И Семен, сын Игната, такой же пустой породы, ну может, и повыше своего отца, и в плечах чуть шире, но такой же неказистый. И ест в три горла, шашлыка полказанка слопал, целую курицу до костей обглодал, и все ему мало. Сидит, за обе щеки уплетает. Метаболизм у него такой, слона съесть может и даже ни на грамм не поправится. Но разве ж это достоинство? Майя смотрела на него с усмешкой, а ему все равно. Ну да, ему же не надо ее добиваться – драться, ершиться, себя показывать. Отец ему Майю даром отдает. Восемнадцать лет исполнилось, все, пора под венец. Тем более что жених знатный, у Гуляевых одно из самых крупных хозяйств в районе, одной только земли около полторы тысячи гектаров и пшеница у них высший сорт.

Только вот не хочет Майя выходить замуж за это золото на вес пшеницы. Ей настоящий мужчина нужен. Но таких на горизонте пока не видно. Славка Стенькин еще ничего так, и на внешность не урод, и характер у него есть. Не так давно свидание назначил, ночью, у реки, отец на него Берту спустил, так Славка даже не побежал. Встал, руки выставил, зубы оскалил, страшные глаза сделал, Берта сама от него шарахнулась.

Берта как будто учуяла, что Майя думает о ней, залаяла где-то у ворот. Стол накрыт во дворе, в беседке – собаку слышно хорошо. Только никто не обращал на нее внимания. Егорку и Витьку спать уже уложили, Семену все равно, а остальные все пьяные, даже мама подвыпила и уже носом клюет.

Отцу смелый зять не нужен, ему богатого подавай. Деньги должны идти к деньгам. А отец человек небедный. Хозяйство у них, может, и поменьше, чем у Гуляевых, но своя тысяча гектаров отборной земли имеется. И пшеница не хуже. И масло из подсолнечника прибыль приносит. Дом большой, полная чаша, у Майи «айфон» предпоследней модели.

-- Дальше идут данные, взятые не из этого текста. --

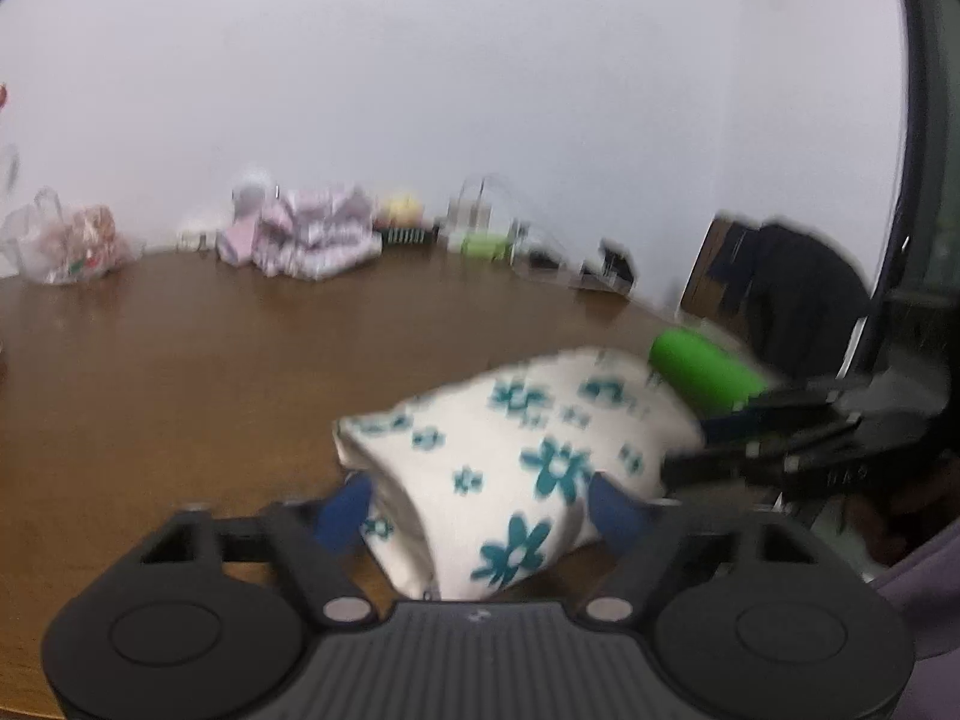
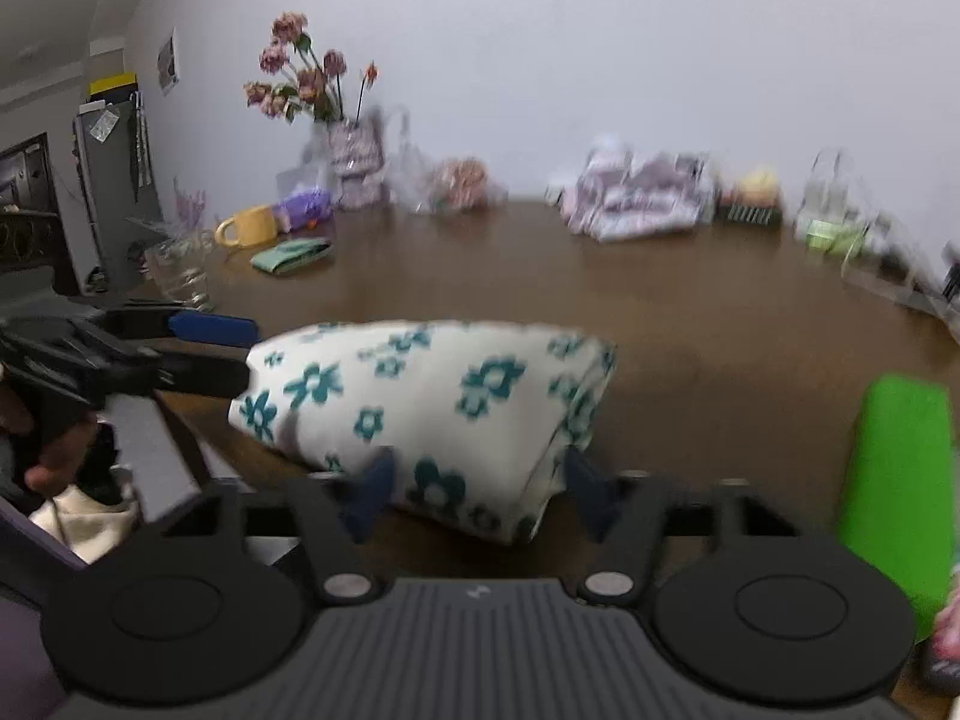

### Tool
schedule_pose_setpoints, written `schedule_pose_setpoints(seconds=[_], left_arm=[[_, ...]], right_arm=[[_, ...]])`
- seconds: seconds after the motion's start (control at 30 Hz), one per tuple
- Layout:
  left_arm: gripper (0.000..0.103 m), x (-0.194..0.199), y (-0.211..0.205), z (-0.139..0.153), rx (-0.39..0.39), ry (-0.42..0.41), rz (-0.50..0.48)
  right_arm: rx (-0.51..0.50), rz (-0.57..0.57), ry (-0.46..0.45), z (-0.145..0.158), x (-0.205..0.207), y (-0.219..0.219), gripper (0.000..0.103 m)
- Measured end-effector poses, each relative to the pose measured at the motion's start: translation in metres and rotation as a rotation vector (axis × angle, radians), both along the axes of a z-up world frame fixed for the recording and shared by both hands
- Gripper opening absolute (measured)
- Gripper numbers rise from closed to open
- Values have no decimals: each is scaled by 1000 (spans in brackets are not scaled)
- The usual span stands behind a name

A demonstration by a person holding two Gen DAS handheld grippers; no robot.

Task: Fold clothes
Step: 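Grip the folded bundle with both grippers and lift it off the table, then carry the bundle with both grippers and set it beside the pink floral cloth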

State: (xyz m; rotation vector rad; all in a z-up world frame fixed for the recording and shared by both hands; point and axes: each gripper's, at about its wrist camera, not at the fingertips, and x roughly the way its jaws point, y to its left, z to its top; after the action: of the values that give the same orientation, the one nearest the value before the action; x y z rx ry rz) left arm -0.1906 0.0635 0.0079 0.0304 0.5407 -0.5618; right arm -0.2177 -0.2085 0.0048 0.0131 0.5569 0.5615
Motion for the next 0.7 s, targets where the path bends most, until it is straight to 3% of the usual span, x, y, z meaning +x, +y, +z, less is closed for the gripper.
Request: schedule_pose_setpoints(seconds=[0.13, 0.27, 0.33, 0.43, 0.5, 0.6, 0.7], left_arm=[[52, 14, 2, -11, -10, 7, 20], [51, 43, -3, -11, 31, -10, 34], [52, 67, -10, -5, 43, 34, 26], [52, 106, -27, 7, 76, 102, 0], [50, 128, -42, 14, 117, 103, -26], [49, 166, -68, 18, 160, 85, -42], [49, 212, -83, 16, 139, 110, -41]], right_arm=[[8, -7, 6, -6, 6, 6, 35], [-24, -28, 11, -4, 17, 13, 27], [-60, -52, 21, 0, 28, 17, 27], [-131, -115, 60, 11, 60, 19, 27], [-178, -154, 75, 18, 84, 19, 27], [-178, -252, 109, 27, 129, 14, 27], [-146, -406, 135, 24, 177, 3, 27]])
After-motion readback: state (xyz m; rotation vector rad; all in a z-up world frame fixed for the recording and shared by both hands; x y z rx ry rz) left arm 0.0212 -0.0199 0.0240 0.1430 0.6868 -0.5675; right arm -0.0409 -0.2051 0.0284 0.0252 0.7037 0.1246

– Все тут нашим станет! – Отец раскинул руки, будто пытаясь обнять необъятное.

– Нашим! – кивнул Игнат Семенович. – Нашим, Гуляевским!

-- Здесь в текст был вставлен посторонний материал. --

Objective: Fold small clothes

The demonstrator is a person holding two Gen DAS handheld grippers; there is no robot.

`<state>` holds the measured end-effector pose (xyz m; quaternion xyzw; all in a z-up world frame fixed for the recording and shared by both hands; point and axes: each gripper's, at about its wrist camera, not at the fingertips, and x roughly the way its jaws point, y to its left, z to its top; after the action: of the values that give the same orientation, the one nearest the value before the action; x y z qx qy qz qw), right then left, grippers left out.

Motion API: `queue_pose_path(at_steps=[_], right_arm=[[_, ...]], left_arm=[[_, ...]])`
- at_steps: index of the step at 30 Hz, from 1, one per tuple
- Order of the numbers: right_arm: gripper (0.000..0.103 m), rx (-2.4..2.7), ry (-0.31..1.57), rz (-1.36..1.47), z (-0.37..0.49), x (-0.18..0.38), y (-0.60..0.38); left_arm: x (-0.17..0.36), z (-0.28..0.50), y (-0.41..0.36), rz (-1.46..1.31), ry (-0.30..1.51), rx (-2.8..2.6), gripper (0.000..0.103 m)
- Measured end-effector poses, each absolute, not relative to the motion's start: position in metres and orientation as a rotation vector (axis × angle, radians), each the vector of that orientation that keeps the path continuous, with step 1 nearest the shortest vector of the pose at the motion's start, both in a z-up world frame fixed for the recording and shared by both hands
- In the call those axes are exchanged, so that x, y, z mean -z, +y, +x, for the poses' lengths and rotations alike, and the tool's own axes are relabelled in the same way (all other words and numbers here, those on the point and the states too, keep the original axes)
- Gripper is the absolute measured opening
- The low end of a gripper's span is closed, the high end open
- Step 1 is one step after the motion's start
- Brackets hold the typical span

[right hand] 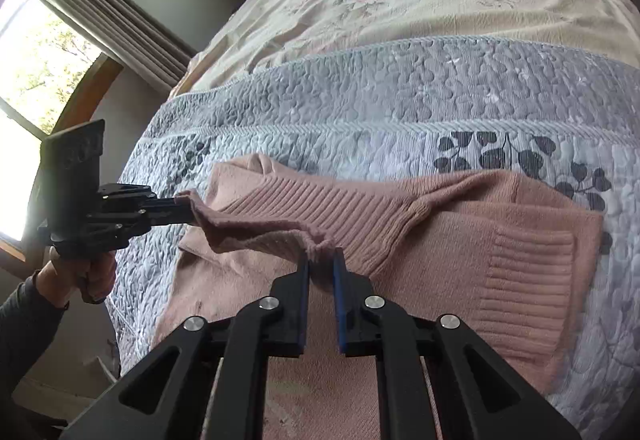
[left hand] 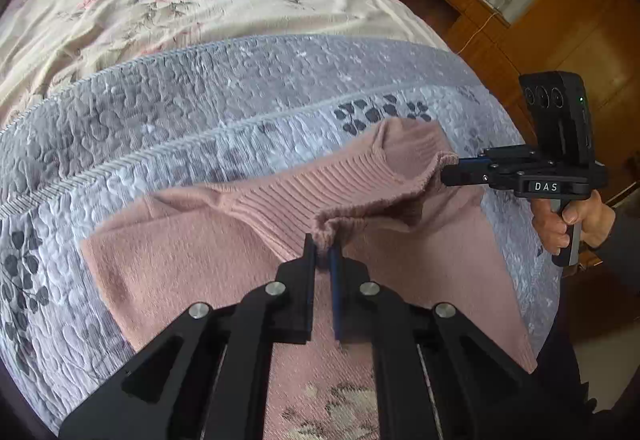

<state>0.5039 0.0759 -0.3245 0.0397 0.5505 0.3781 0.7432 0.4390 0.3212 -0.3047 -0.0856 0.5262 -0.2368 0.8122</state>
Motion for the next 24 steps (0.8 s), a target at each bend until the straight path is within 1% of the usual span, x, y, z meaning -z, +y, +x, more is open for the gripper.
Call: queue_pose_path(at_steps=[3, 4, 7, 10, 13, 15, 18, 21, 22, 23, 24], right_arm=[[0.012, -0.839, 1.246, 0.040, 0.487, 0.341, 0.078], [0.015, -0.845, 1.273, 0.025, 0.482, 0.348, 0.078], [0.020, -0.853, 1.318, -0.012, 0.469, 0.360, 0.074], [0.021, -0.856, 1.303, 0.053, 0.469, 0.353, 0.060], [0.021, -0.845, 1.279, 0.168, 0.480, 0.345, 0.048], [0.021, -0.845, 1.283, 0.229, 0.488, 0.348, 0.049], [0.021, -0.860, 1.323, 0.278, 0.492, 0.367, 0.062], [0.021, -0.882, 1.366, 0.293, 0.487, 0.388, 0.073], [0.020, -0.875, 1.376, 0.278, 0.485, 0.396, 0.074], [0.018, -0.866, 1.392, 0.271, 0.486, 0.405, 0.072], [0.008, -0.858, 1.404, 0.270, 0.486, 0.412, 0.069]], left_arm=[[0.326, 0.422, 0.313, -0.166, 1.184, 0.515, 0.005], [0.333, 0.417, 0.312, -0.166, 1.201, 0.512, 0.005], [0.346, 0.405, 0.315, -0.172, 1.244, 0.520, 0.006], [0.336, 0.396, 0.325, -0.249, 1.212, 0.547, 0.006], [0.320, 0.393, 0.331, -0.363, 1.137, 0.592, 0.007], [0.320, 0.398, 0.330, -0.444, 1.106, 0.611, 0.007], [0.342, 0.413, 0.313, -0.510, 1.139, 0.636, 0.007], [0.373, 0.419, 0.299, -0.514, 1.205, 0.619, 0.007], [0.383, 0.420, 0.298, -0.485, 1.228, 0.587, 0.008], [0.393, 0.420, 0.298, -0.457, 1.254, 0.549, 0.008], [0.402, 0.418, 0.300, -0.461, 1.273, 0.540, 0.008]])
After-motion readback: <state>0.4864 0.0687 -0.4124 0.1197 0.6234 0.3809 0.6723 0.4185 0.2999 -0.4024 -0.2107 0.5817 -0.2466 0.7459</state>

– Каким вашим? – вскинулся отец. – Ты на Семку своего погляди!

– А чем это тебе Семка мой не нравится? – расправил плечи Гуляев.

А сыну его все равно. Сидит себе, щеки набивает, пирог с малиной компотом запивает. Хоть бы водочки себе налил, но нельзя, мама не велит. А ведь двадцать лет уже парню. И в армию его служить не отдают, тут и мама не велит, и папа.

– Да малахольный он у тебя какой-то! – ухмыльнулся отец.

Берта разошлась не на шутку, может, беда какая-то за воротами стряслась. Но на нее по-прежнему не обращали внимания.

– Да?

– Ты на Майю глянь! Настоящая русская красавица! Таких здесь не было и никогда не будет!

– Не было?! – вспылил Игнат Семенович. – Я не знаю, кого и где не было, а мы, Гуляевы, на этой земле всю дорогу стояли!

– Да! – пискнул сынок и с гордостью за себя глянул на Майю.